During the three months ended May 31, 2013, the Company’s book-to-bill ratio was approximately .20 as compared to approximately 1.95 for the three months ended May 31, 2012, reflecting a decrease in the volume of orders booked.  The Company does not believe that, in most years, the year-to-year change in the book-to-bill ratio indicates a specific trend in the demand for the Company’s products.  Generally, the intake of orders over the last twenty four months has varied greatly as a result of the fluctuations in the general economy, variations in defense spending on programs the Company supports, and the timing of contract awards by the Department of Defense and subsequently by its prime contractors, which is expected to continue over the next twelve to twenty four months. The Company continues to identify means intended to reduce its variable manufacturing costs to offset the potential impact of low volume of orders to be shipped. However, should order intake fall drastically in the coming periods, the Company might be required to implement further cost cutting or other downsizing measures to continue profitable business operations.
 
Inventories
Inventories are stated at the lower of cost or market.  Cost is determined using the “first-in, first-out” (FIFO) method.  The Company buys raw material only to fill customer orders.  Excess raw material is created only when a vendor imposes a minimum buy in excess of actual requirements.  Such excess material will usually be utilized to meet the requirements of the customer’s subsequent orders.  If excess material is not utilized after two fiscal years it is fully reserved.  Any inventory item once designated as reserved is carried at zero value in all subsequent valuation activities.
 
 
13

 

The Company’s inventory valuation policy is as follows:

Raw material /Work in process:
All material purchased, processed and/or used in the last two fiscal years is valued at the lower of its acquisition cost or market.  All material not purchased/used in the last two fiscal years is fully reserved.
   
Finished goods:
All finished goods with firm orders for later delivery are valued (material and overhead) at the lower of cost or market.  All finished goods with no orders are fully reserved.
   
Direct labor costs:
Direct labor costs are allocated to finished goods and work in process inventory based on engineering estimates of the amount of man hours required from the different direct labor departments to bring each device to its particular level of completion.
 
Results of Operations-Three Months Ended May 31, 2013 Compared to Three Months Ended May 31, 2012:

Net sales for the three months ended May 31, 2013 increased 10% to $2,276,000 as compared to $2,068,000 for the three months ended May 31, 2012.  This increase was primarily attributable to a higher level of orders that were shipped in accordance with customer requirements.
 
Cost of sales for the three months ended May 31, 2013 increased to $1,670,000 from $1,603,000 for the three months ended May 31, 2012, primarily due to a higher amount of net sales.  Expressed as a percentage of sales, cost of sales decreased to 73% from 78% for the same period in 2012.  This decrease in percentage was due primarily to precious metal recovery.

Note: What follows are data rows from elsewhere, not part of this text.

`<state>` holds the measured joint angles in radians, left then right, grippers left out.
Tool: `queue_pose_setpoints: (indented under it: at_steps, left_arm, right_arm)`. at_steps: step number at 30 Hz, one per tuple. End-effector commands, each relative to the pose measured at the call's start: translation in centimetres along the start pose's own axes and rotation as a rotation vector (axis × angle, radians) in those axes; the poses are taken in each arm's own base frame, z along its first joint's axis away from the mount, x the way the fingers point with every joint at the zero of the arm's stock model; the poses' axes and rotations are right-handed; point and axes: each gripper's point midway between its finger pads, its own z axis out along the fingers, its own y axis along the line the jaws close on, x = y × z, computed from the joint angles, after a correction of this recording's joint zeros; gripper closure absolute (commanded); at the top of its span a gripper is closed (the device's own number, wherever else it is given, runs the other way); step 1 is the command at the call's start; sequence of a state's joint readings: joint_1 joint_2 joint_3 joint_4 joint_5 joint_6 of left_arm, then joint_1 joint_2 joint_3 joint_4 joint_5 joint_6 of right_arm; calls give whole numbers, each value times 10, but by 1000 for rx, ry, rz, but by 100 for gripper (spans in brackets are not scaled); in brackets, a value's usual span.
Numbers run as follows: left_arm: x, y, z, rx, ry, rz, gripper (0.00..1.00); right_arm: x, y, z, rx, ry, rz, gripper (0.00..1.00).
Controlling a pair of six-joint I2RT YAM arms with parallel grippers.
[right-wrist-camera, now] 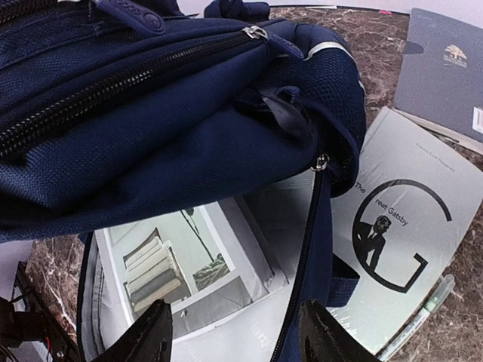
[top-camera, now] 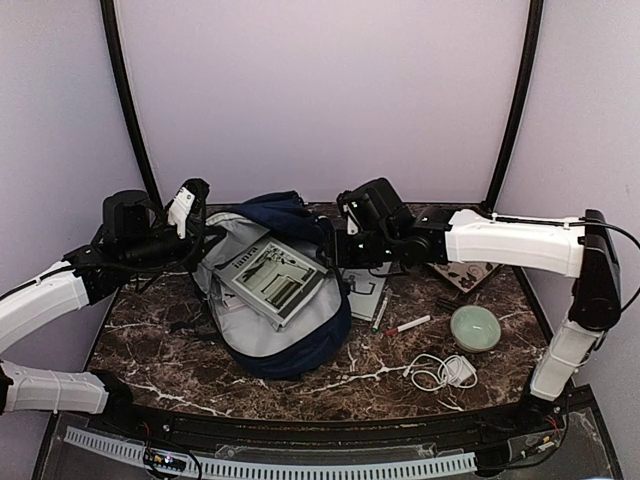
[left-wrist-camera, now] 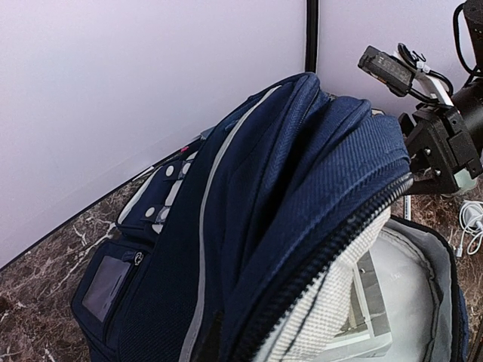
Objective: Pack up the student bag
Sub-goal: Adjust the book in the largest pocket of the bag.
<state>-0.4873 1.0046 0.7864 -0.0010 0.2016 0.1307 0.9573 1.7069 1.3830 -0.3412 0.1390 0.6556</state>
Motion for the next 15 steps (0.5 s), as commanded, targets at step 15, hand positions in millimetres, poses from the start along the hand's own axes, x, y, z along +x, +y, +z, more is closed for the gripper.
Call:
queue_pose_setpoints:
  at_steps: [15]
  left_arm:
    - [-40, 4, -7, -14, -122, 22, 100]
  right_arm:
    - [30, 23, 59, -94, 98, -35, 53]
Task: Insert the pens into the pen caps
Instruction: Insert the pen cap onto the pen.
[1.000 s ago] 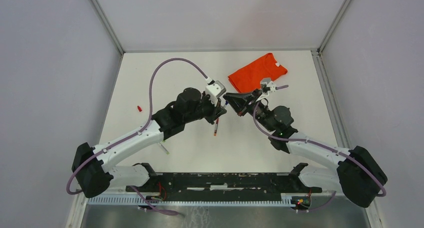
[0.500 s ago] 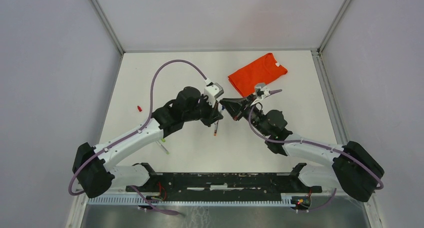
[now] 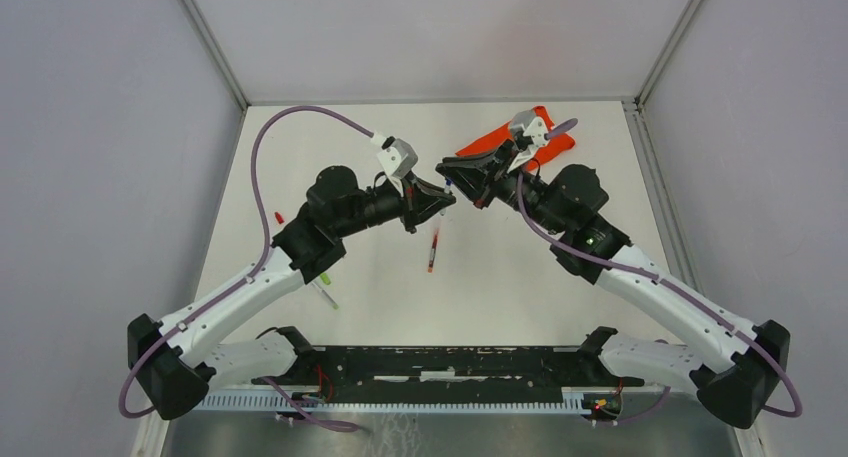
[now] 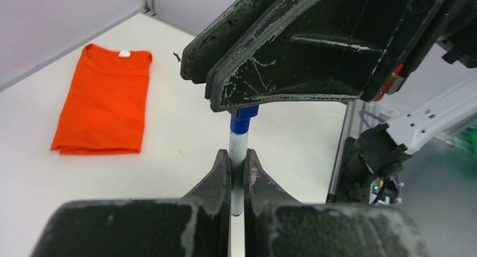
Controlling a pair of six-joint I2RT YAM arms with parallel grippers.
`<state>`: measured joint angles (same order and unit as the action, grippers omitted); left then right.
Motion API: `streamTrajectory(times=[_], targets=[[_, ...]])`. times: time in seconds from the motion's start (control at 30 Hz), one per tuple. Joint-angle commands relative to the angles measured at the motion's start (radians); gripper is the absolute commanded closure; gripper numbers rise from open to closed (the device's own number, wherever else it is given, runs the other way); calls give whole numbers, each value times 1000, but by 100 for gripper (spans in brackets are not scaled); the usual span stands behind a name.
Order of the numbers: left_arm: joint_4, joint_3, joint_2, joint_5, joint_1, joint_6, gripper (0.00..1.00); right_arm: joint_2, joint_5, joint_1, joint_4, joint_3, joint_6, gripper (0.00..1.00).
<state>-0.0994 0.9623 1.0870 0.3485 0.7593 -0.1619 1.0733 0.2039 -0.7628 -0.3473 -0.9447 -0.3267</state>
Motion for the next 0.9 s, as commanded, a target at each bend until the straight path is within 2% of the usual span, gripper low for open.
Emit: streamTrajectory(times=[0.0, 0.3, 0.6, 0.87], targets=[[-259, 87, -66, 89, -11, -84, 98, 11, 137, -7, 338, -63, 81, 99], [-252, 118, -85, 171, -9, -112, 98, -10, 214, -6, 389, -114, 128, 99], [-268, 137, -98, 214, -9, -126, 98, -18, 352, -6, 362, -94, 158, 99], [-271, 133, -128, 185, -9, -112, 98, -27, 325, -5, 355, -58, 78, 100]])
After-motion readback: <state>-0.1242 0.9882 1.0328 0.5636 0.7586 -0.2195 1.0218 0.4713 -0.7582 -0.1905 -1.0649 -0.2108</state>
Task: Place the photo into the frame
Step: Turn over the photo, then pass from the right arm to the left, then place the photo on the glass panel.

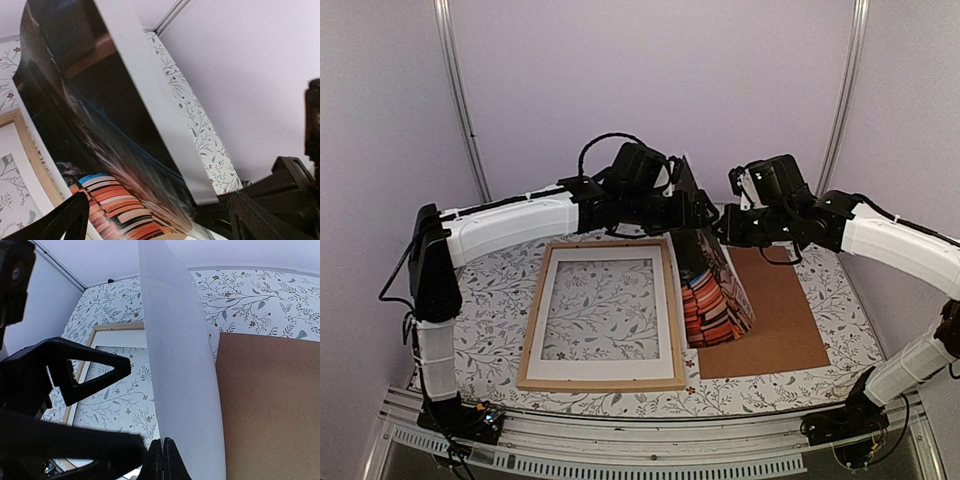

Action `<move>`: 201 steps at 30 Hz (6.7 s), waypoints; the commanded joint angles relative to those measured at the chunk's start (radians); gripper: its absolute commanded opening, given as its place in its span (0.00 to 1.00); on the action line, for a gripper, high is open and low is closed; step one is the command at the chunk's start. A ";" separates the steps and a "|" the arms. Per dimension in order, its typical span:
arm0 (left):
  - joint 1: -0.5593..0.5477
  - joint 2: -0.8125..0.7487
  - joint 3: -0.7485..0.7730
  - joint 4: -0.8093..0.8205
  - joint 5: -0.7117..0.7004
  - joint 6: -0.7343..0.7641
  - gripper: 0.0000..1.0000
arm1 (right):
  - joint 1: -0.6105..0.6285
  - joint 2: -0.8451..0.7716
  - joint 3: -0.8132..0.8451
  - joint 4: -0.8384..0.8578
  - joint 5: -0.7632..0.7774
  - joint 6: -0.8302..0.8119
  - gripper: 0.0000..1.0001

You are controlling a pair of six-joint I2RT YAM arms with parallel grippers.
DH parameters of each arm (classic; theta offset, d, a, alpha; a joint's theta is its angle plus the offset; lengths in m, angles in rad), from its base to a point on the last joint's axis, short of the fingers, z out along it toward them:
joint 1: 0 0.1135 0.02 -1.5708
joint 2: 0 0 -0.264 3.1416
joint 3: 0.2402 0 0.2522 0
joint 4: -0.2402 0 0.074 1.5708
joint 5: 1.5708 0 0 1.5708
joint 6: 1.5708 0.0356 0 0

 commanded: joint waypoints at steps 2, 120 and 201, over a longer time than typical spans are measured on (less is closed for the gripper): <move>0.049 -0.057 -0.086 0.046 -0.011 -0.047 1.00 | 0.052 0.046 0.043 0.045 0.052 0.033 0.00; 0.276 -0.310 -0.514 0.222 0.284 0.083 0.00 | 0.128 0.007 0.024 0.036 0.044 -0.045 0.80; 0.696 -0.275 -0.590 -0.308 0.401 0.431 0.00 | -0.190 0.052 -0.156 0.072 0.024 -0.093 0.81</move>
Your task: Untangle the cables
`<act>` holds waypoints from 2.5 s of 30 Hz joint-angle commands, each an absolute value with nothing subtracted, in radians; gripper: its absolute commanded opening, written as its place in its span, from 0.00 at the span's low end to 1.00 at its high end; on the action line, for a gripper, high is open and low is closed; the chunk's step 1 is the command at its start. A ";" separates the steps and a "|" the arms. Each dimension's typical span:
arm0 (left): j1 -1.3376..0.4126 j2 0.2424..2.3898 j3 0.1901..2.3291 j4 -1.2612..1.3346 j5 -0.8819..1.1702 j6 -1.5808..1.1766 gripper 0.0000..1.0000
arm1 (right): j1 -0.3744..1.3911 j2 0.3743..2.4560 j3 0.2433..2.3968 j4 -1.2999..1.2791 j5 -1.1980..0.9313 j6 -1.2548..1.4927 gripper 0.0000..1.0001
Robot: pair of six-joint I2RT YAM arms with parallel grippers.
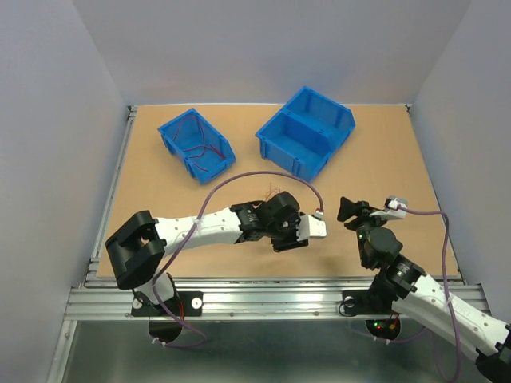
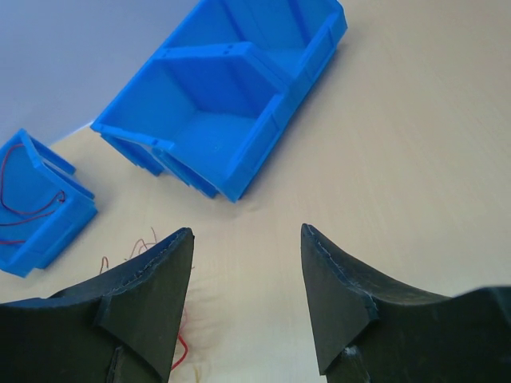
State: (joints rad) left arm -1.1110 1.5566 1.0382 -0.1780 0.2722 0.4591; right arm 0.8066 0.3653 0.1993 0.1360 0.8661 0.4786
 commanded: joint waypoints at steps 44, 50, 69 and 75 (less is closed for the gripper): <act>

Gross profit for the three months ended May 31, 2013 increased to $606,000 from $465,000 for the three months ended May 31, 2012, primarily due to an increase in net sales.  Accordingly, gross margins on the Company’s sales increased to 27% for the three months ended May 31, 2013 in comparison to 22% for the three months ended May 31, 2012.

For the three months ended May 31, 2013, the Company shipped 25,830 units as compared to 37,176 units shipped during the same period of the prior year.  It should be noted that since the Company manufactures a wide variety of products with an average sales price ranging from less than one dollar to several hundred dollars, such periodic variations in the Company’s volume of units shipped should not be regarded as a reliable indicator of the Company’s performance.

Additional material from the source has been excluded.